Iniziò tutto una sera d’estate, probabilmente luglio, anche se il caldo faceva pensare di più ad agosto.
C’erano lui e il suo amico, distesi su un prato, ad osservare le stelle.
Il silenzio tutto intorno era ornato dal rumore delle cicale e dei grilli … e poi dal piccolo fruscio del vento che accarezzava l’erba e la faceva ondeggiare.
Dave si accese una sigaretta, si girò verso Taylor, poi tornò a contemplare il manto stellare del cielo.
Per un attimo si sentì molto attratto da quei corpi celesti, come se fossero angeli inanimati, anime perdute lontane e dissacranti.
L’idea gli venne di colpo … Taylor se ne accorse poiché fissando negli occhi Dave, qualcosa era cambiato, la famosa lampadina che si accende si era realmente infiammata.
Ehi, che ti frulla in testa?” chiese Taylor.
Sai, pensavo …” iniziò Dave.
Taylor si rigirò verso il cielo e per un attimo chiuse gli occhi e si mise ad ascoltare la voce dell’amico ed il suo connubio perfetto con il rumore degli insetti del prato.
Riaprì gli occhi.
Fece una smorfia, poi un sorriso; successivamente rise.
 

Pronti per il lancio?! Accendiamo i motori allora!” disse l’altoparlante.
La voce rimbombava distorta nella cabina di pilotaggio della navicella.
Taylor si girò verso Dave e lo fissò negli occhi, come quella sera d’estate, poi fece un cenno con la testa per annuire.
Siamo pronti!” disse Dave al microfono.
Allora, partiamo con il lancio!

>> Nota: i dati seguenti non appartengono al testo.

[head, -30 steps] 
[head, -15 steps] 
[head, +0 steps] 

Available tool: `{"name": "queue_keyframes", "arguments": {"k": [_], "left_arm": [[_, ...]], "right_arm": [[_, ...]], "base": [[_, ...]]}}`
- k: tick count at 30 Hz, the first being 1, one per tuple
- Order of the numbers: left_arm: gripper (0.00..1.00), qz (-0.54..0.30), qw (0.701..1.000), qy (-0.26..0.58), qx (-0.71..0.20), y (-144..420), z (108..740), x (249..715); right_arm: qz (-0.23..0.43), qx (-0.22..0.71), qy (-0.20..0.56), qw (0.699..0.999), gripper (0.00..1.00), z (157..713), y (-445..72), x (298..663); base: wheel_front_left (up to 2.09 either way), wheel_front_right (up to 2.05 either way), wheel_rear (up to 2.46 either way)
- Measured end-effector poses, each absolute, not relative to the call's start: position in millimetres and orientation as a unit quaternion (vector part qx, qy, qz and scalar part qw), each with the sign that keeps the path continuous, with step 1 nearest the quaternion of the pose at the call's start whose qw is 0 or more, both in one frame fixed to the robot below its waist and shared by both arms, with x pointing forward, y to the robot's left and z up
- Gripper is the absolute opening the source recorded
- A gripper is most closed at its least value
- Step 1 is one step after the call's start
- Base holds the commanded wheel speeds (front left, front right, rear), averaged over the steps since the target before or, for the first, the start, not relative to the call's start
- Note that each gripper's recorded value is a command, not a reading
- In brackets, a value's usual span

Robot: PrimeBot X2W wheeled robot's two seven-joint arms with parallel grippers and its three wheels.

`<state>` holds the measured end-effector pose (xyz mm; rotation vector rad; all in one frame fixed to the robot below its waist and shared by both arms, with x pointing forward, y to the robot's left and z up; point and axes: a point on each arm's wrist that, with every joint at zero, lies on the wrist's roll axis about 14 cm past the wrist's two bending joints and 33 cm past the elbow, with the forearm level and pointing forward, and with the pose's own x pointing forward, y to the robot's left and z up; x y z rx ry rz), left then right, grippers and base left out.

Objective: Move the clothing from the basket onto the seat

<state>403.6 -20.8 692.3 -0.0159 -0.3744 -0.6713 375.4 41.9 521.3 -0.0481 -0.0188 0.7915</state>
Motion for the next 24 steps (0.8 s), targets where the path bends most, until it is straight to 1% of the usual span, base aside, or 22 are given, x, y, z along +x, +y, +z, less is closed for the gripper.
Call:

Accensione motori … via al conto alla rovescia … Dieci … nove …
Erano tutti in fermento, specialmente Nate che era piuttosto agitato e molto in tensione, il ragazzo non aveva accolto benissimo l’idea di Dave, anzi, il progetto di Dave.
Poi si era lasciato trasportare come sempre dall’animo del compagno e dell’amico fidato, succedeva continuamente così.

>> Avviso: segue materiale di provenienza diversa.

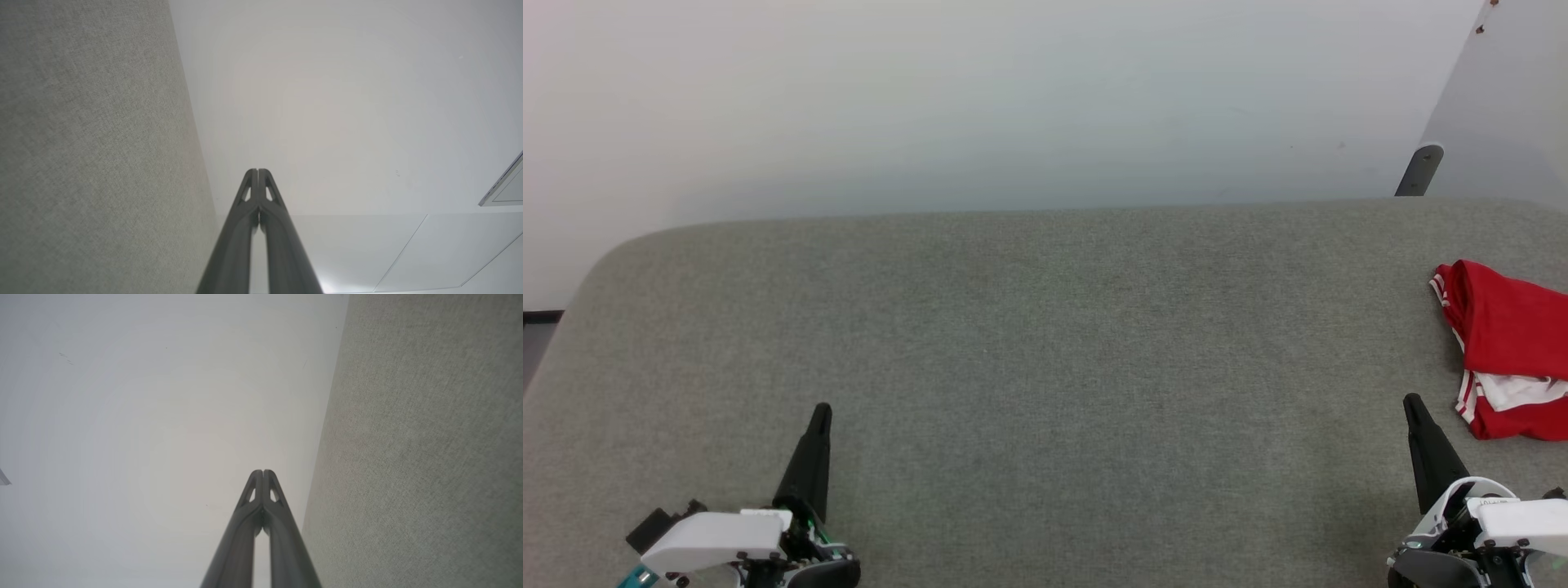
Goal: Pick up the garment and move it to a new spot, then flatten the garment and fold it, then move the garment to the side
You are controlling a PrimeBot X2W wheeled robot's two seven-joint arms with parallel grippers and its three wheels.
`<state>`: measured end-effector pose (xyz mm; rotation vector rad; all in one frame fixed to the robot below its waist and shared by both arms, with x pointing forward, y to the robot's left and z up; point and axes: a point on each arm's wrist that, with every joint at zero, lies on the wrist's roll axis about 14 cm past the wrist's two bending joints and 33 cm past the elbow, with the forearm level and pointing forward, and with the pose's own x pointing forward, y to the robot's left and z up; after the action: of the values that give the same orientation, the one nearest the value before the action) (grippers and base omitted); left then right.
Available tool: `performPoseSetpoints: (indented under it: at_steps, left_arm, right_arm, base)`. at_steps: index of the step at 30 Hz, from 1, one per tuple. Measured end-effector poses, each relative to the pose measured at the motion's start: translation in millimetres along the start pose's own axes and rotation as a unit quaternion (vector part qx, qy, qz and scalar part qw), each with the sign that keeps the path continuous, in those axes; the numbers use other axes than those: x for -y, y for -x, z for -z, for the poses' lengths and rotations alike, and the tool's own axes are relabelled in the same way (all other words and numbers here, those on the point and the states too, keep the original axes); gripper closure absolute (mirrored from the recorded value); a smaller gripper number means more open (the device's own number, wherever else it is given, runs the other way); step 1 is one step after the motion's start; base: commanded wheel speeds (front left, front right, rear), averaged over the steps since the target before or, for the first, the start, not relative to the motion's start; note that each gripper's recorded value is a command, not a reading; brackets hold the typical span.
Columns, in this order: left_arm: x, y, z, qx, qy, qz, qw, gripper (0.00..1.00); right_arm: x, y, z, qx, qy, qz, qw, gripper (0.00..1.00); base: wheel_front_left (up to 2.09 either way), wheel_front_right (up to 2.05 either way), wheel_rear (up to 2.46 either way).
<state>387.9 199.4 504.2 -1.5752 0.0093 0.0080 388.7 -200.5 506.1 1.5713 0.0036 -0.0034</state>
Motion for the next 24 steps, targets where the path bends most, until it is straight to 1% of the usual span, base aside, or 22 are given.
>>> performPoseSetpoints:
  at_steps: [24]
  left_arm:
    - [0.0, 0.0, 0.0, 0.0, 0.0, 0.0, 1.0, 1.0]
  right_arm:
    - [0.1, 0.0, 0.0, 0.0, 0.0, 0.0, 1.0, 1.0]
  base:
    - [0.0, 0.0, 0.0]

In quel momento Nate maledì Dave e pensò tra se e se “Stavolta faccio il passo più lungo della gamba”.
Otto … sette … sei
Ne valeva la pena, infondo … Seguire Dave nelle sue avventure e nelle sue folli idee, la maggior parte delle volte ne valeva veramente la pena.

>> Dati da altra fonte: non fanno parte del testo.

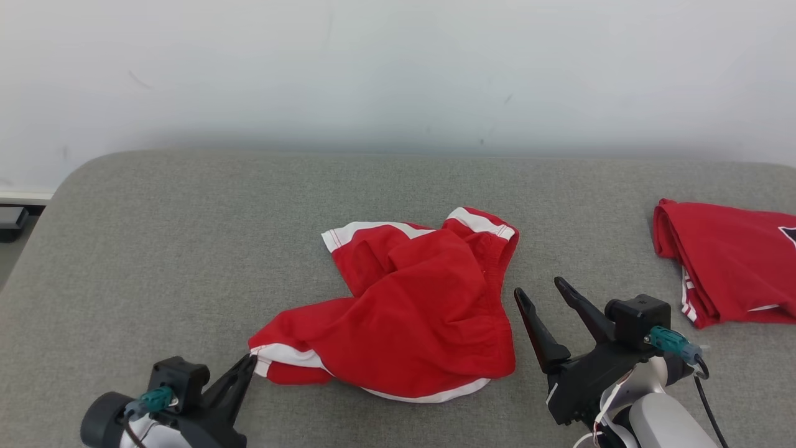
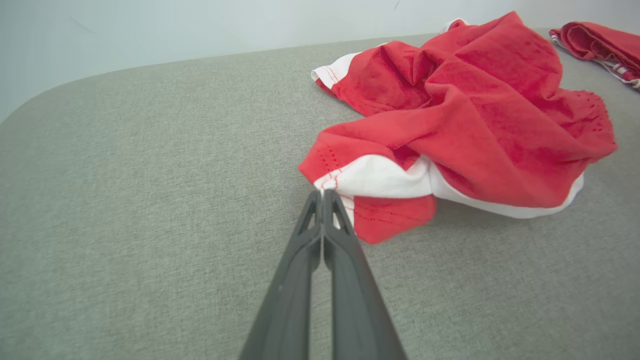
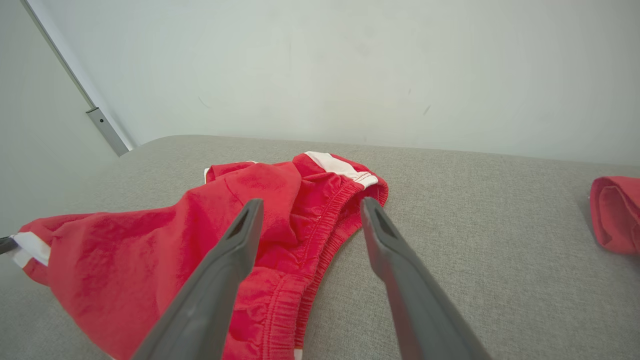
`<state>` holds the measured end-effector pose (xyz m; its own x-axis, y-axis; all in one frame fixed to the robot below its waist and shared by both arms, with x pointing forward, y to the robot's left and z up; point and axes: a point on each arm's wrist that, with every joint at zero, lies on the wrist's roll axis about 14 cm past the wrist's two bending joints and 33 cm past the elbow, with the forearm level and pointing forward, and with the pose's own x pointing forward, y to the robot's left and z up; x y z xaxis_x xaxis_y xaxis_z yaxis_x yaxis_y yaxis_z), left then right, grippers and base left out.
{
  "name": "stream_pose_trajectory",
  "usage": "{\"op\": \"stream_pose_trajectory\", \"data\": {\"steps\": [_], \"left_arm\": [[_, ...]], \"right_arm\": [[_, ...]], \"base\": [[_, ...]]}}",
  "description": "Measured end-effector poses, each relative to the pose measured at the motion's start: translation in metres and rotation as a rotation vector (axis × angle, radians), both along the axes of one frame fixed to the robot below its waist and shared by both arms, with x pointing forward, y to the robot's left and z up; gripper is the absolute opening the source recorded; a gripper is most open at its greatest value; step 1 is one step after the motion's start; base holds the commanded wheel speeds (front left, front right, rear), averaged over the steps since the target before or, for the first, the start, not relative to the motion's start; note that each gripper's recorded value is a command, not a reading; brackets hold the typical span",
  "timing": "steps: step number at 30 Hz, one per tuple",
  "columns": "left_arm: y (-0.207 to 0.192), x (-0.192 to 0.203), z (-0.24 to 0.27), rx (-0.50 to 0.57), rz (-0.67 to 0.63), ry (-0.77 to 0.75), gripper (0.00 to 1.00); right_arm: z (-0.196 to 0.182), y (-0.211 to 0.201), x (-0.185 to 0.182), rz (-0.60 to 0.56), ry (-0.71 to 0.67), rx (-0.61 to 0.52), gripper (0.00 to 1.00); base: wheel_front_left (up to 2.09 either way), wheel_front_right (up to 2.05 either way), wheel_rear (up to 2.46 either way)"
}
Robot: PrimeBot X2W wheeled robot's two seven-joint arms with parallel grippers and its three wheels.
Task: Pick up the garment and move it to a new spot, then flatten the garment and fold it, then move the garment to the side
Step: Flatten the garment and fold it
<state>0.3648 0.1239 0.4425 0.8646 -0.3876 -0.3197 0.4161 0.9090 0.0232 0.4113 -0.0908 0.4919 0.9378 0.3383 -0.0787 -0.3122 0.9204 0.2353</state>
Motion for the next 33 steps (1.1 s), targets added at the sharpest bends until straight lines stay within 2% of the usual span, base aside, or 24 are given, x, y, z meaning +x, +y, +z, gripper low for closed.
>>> {"op": "stream_pose_trajectory", "data": {"steps": [10, 17, 21, 22, 24, 33], "left_arm": [[0.022, -0.009, -0.003, 0.079, 0.025, 0.007, 0.00], [0.005, -0.024, -0.016, -0.006, 0.013, 0.064, 0.00], [0.008, -0.029, -0.028, -0.011, 0.018, 0.091, 0.00], [0.008, -0.029, -0.030, -0.015, 0.021, 0.093, 0.20], [0.008, -0.028, -0.030, -0.025, 0.035, 0.082, 1.00], [0.012, -0.020, -0.010, -0.138, 0.121, -0.004, 1.00]], "right_arm": [[-0.003, -0.012, 0.000, -0.026, 0.008, -0.006, 1.00], [-0.001, -0.014, 0.000, -0.032, 0.004, -0.008, 1.00], [0.000, -0.014, 0.000, -0.033, 0.001, -0.008, 1.00], [0.001, -0.014, 0.000, -0.032, 0.000, -0.009, 1.00], [0.002, -0.014, -0.001, -0.031, -0.003, -0.009, 1.00], [0.006, -0.019, -0.006, -0.036, -0.017, -0.017, 1.00]], "base": [[0.00, 0.00, 0.00], [0.00, 0.00, 0.00], [0.00, 0.00, 0.00], [0.00, 0.00, 0.00], [0.00, 0.00, 0.00], [0.00, 0.00, 0.00]]}}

Chris era straordinariamente sereno e calmo, nella sua testa continuava a canticchiarsi una melodia di quando era bambino, gliela cantava sua madre come ninna nanna.
Ogni tanto si girava e fissava l’instabilità di Nate e un po’ se la rideva.
Cinque … quattro … tre …
Taylor invece era un po’ sovrappensiero, gli era venuto in mente quando suo padre da piccolo gli raccontò del primo uomo sulla luna.
Era stato uno dei momenti migliori con suo padre, si ricordava tutto di quell’attimo, gli pareva di percepire sulla pelle, nonostante la ingombrante tuta spaziale della Nasa che indossava al momento, il calore del caminetto di casa durante il racconto del padre.
Si girò di nuovo verso Dave che rispose con lo sguardo, i due annuirono con la testa e si diedero un cinque.
Era tutto pronto.
Due … uno … Partenza! Buona fortuna ragazzi!
 

Gli addestramenti dei militari e degli scienziati erano stati quasi massacranti negli ultimi mesi, sembrava però che Dave e compagni non risentissero della stanchezza patita negli ultimi tempi.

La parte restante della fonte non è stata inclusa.